I think feelings have a historical role. One poem about a general strike is as emancipatory as another about sexuality. We poets have recognised for a long time something that politics is now beginning to understand: the historical character of intimacy. An economic policy measure can be as important as one about homosexual marriages, equality between men and women, sexual liberation, and so on. Love opens your eyes to the world, it doesn’t shut them. Love is what gives us a social dimension.

Does ideology go before feeling?

We should stand up for feelings, and especially in this winter.
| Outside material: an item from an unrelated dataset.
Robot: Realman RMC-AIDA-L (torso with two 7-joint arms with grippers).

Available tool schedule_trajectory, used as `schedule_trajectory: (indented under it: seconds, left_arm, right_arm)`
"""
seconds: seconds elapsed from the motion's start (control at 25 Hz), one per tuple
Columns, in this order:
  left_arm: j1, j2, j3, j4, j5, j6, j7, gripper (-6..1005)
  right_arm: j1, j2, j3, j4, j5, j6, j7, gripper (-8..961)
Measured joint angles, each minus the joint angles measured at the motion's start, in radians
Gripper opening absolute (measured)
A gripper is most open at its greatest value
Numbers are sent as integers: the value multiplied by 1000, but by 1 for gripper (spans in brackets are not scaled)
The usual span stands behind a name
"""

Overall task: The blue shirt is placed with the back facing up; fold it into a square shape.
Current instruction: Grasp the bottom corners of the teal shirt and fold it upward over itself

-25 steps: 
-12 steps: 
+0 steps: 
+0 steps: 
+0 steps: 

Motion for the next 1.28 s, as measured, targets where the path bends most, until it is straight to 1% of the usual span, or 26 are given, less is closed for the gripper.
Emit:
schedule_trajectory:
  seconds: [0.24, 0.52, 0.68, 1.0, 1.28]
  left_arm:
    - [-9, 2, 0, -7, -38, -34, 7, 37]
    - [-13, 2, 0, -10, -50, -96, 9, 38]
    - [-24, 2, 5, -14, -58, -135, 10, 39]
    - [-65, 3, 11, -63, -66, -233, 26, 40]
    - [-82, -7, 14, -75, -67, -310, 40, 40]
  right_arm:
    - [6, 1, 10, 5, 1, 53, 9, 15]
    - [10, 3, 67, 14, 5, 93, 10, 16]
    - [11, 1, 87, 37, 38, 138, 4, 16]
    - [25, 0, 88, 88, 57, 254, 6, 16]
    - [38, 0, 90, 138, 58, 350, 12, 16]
I like the verses of Evgueni Stuchenko, in a poem for Che: “To the left, boys, to the left, but never to the left of your heart.” The new left will be built more for standing up for feelings that bring us closer to reality than through a defined rationalist programme, we already have that. To stand up for love is to accept things we don’t like in the service of others, such as paying taxes.

What worries you most at this time?

People who are too sure of themselves. They’re obsessed with essences. There is no such thing as essences. We should respect differences of sentiment. Essences are a plague and what really gets to me about them is that people try to impose them on others. But we’re nothing more than an elaboration. I am more myself when I go out into the street and I live alongside others, because what I do worries me more than what I am. Like everyone else, I’m selfish, partial, vain, but we can’t judge ourselves by our instincts but by how we behave.

Do you think the book tends toward hope?

I recall a saying of Eduardo Galeano: “Things are too bad for us to let ourselves be pessimists”. That is the basis for the wager for the future and for civic consciousness. We are coming out of the crisis via the worst of roads: which is throwing fuel on the fire that started it: neoliberalism and untrammelled speculation. Literature, without being a pamphlet or an order, has to become an alternative to the panorama that unfolds before us.